局所麻酔をかけた後はおっぱいはNGなの?(改訂版)

産後の生活の中で、縫合しないといけないような怪我はあまりしないと思いますが、上にお子さんがおられる方ならば、屋外の行事や遊びに付きあっているうちに怪我をすることはないとは言えませんね。

一昨年でしたか・・・授乳中のお子さんを含む家族で釣りに出かけて、岩場で転んで脚に怪我をして外科にかかって裂傷の縫合をしてもらったお母さんがおられました。

外科のドクターからは、「麻酔ナシで縫うような野蛮なことは出来ないから、局所をかけますが、おっぱいはしばらく飲ませない方がいいと思いますよ。」と言われて困り果てて、SOLANINの勤務先にお問い合わせをされてきました。

昨日は「かかりつけの歯科で(お母さんの歯の)神経を抜かなくてはならなくなって、歯科のドクターから局所のお薬がおっぱいに移行するから授乳は出来ないと言われましたが、どう対応すればいいのでしょう?やはり搾って捨てなくてはならないのですか?ウチは双子なので搾ると言っても量がハンパないし、おっぱいが大好きなので、ミルクは飲まないし離乳食はまだの時期なんです。」という電話がかかってきました。

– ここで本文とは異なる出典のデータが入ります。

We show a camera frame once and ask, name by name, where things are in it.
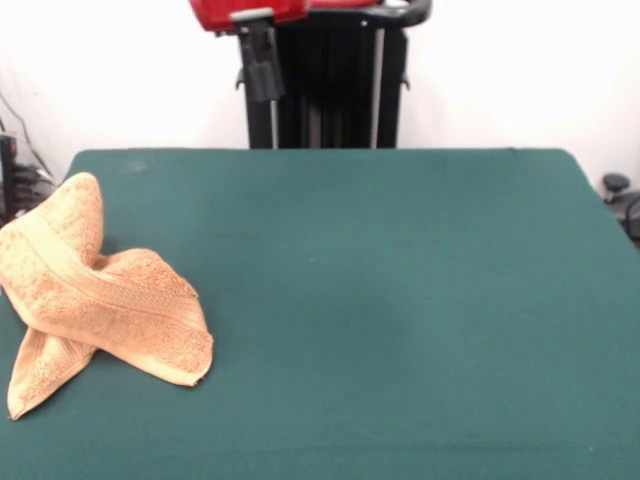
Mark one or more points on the dark green table cloth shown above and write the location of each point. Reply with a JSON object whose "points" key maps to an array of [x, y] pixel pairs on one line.
{"points": [[400, 300]]}

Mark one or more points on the black electrical box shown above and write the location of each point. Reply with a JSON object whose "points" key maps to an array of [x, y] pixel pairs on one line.
{"points": [[7, 165]]}

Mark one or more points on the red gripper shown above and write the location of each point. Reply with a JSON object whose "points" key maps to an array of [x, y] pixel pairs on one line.
{"points": [[250, 7]]}

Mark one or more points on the orange terry towel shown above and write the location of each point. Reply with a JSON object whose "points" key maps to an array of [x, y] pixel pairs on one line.
{"points": [[100, 310]]}

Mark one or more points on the black office chair base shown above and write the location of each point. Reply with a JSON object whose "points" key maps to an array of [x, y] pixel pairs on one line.
{"points": [[616, 182]]}

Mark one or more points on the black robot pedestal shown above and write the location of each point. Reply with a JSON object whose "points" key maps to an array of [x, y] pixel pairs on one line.
{"points": [[340, 75]]}

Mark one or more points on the red robot base disc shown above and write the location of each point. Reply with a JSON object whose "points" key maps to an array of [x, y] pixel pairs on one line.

局所麻酔のお薬は確かにおっぱいに移行することはあります。
でも赤ちゃんの健康を損なうことは心配ないのです。

どうしてそう言えるのか?
出産された時のことを思い出してください。
会陰部が切れたり、会陰部に切開を入れられたお母さんはかなりの割合でおられるかと思います。
その時もしくは縫合の際には局所麻酔薬を使用します。

SOLANINの勤務先に限らず赤ちゃんは生まれたら直ぐにカンガルーケアされている病産院は多いと思います。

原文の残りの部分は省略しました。